» EXERCISE AIM
Please transcribe the data below exactly. Leave the pictures out.

» DATASET SECTION

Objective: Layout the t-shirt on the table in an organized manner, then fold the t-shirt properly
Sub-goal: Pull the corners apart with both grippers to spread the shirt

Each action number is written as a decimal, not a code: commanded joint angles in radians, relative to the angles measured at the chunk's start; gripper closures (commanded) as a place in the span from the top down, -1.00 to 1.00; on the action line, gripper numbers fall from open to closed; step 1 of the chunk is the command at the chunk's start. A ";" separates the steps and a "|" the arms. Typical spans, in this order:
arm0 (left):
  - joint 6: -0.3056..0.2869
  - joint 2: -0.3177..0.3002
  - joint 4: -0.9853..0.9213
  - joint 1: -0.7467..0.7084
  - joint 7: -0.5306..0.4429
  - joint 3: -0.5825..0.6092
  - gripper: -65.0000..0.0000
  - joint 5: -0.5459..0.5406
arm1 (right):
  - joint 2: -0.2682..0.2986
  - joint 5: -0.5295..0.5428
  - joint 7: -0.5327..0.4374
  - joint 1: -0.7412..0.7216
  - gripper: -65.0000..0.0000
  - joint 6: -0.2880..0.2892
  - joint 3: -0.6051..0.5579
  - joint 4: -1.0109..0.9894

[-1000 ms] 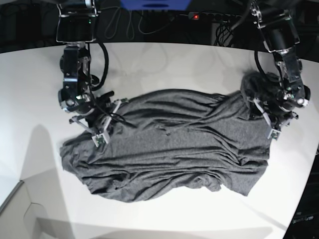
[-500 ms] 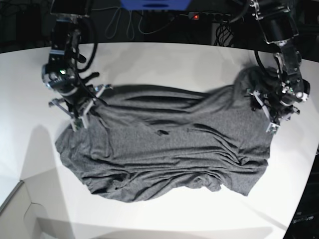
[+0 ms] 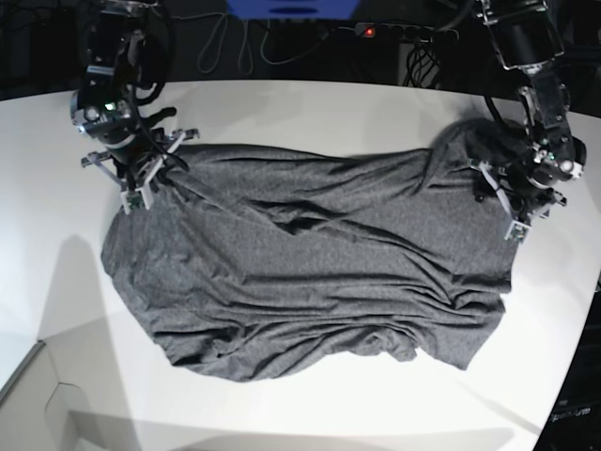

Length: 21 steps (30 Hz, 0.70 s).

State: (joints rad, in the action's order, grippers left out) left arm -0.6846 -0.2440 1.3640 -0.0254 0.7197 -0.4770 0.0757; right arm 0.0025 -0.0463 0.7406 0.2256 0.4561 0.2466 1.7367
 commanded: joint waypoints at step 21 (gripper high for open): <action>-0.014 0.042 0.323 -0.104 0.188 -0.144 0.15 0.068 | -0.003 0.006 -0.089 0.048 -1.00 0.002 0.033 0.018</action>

» EXERCISE RESULT
Objective: Layout the t-shirt on the table in an organized manner, then fold the t-shirt properly
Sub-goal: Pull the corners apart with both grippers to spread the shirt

Each action number is written as a decimal, not a code: commanded joint angles in radians, relative to the angles measured at the chunk's start; gripper closures (commanded) as a place in the span from the top down, -1.00 to 1.00; on the action line, gripper numbers fall from open to closed; step 1 of the chunk is the command at the chunk's start. A ";" separates the steps and a "|" the arms. Typical spans, in this order:
arm0 (left):
  - joint 6: -0.3056..0.2869
  - joint 2: -0.3177..0.3002
  - joint 4: -0.9853..0.9213
  - joint 1: -0.7467..0.7084
  - joint 7: -0.5306..0.4429
  - joint 3: -0.5825..0.6092
  - gripper: -65.0000..0.0000
  - joint 5: -0.5459..0.5406
arm1 (right):
  - joint 2: -0.2682..0.2986
  - joint 5: -0.5295..0.5428
  - joint 7: -0.5327..0.4374
  - joint 1: -0.7412..0.7216
  - gripper: -65.0000..0.0000
  - joint 6: -0.2880..0.2892
  - joint 3: -0.6051..0.5579
  - joint 4: -1.0109..0.9894

[-1000 ms] 
[-500 ms] 
[+0 ms] 

Length: 21 steps (30 Hz, 0.70 s).

State: (joints rad, in the action's order, grippers left out) left arm -0.6846 -0.2440 1.3640 -0.0254 0.7197 -0.4770 0.0757; right arm 0.0025 -0.0463 0.7406 0.2256 0.4561 0.2466 1.7367
 commanded: joint waypoints at step 21 (gripper high for open): <action>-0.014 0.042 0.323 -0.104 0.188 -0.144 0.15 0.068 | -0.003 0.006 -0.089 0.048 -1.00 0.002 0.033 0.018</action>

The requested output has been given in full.